The Epithelial-Mesenchymal Transition (EMT) Antibody Sampler Kit provides an economical means of evaluating EMT. The kit contains enough primary antibody to perform two western blots per primary.

E-Cadherin (24E10) Rabbit mAb detects endogenous levels of total E-cadherin protein. The antibody does not cross-react with related family members, such as N-cadherin. N-Cadherin (D4R1H) XP® Rabbit mAb recognizes endogenous levels of total N-cadherin protein. Claudin-1 (D5H1D) XP® Rabbit mAb recognizes endogenous levels of total claudin-1 protein. ZO-1 (D7D12) Rabbit mAb detects endogenous levels of total ZO-1 protein. Vimentin (D21H3) XP® Rabbit mAb detects endogenous levels of total vimentin protein. Snail (C15D3) Rabbit mAb detects endogenous levels of total Snail protein. Slug (C19G7) Rabbit mAb detects endogenous levels of total Slug protein. TCF8/ZEB1 (D80D3) Rabbit mAb detects endogenous levels of total TCF8/ZEB1 protein. ß-Catenin (D10A8) XP® Rabbit mAb detects endogenous levels of total ß-catenin protein.

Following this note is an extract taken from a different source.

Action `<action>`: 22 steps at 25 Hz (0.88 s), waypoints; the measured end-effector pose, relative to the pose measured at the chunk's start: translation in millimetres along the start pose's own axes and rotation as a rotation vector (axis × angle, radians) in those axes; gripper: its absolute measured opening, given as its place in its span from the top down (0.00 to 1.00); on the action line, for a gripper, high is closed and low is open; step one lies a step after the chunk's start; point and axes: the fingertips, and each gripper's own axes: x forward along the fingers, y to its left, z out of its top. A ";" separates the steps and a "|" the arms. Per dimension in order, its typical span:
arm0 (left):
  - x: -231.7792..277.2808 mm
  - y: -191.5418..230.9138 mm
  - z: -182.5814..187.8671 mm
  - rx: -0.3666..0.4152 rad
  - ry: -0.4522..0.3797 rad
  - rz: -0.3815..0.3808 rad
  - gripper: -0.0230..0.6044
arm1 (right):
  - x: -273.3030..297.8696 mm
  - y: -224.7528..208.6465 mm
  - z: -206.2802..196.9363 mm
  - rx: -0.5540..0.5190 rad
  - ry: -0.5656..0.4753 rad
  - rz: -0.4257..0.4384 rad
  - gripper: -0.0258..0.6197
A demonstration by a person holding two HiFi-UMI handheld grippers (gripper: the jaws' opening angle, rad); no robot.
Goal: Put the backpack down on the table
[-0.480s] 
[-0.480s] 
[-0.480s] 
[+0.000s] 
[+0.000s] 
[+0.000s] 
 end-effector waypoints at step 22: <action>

Monoclonal antibodies are produced by immunizing animals with a synthetic peptide corresponding to residues surrounding Arg526 of human N-cadherin protein, a synthetic peptide corresponding to residues near the carboxy terminus of human claudin-1 protein, a synthetic peptide corresponding to residues near the carboxy terminus of human ZO-1 protein, a recombinant human Snail protein, a recombinant human Slug protein, a synthetic peptide corresponding to residues surrounding Arg45 of human vimentin protein, a synthetic peptide corresponding to residues surrounding Pro780 of human E-cadherin, a synthetic peptide corresponding to residues surrounding Asp868 of human TCF8/ZEB1 protein, or a synthetic peptide corresponding to residues surrounding Pro714 of human ß-catenin protein.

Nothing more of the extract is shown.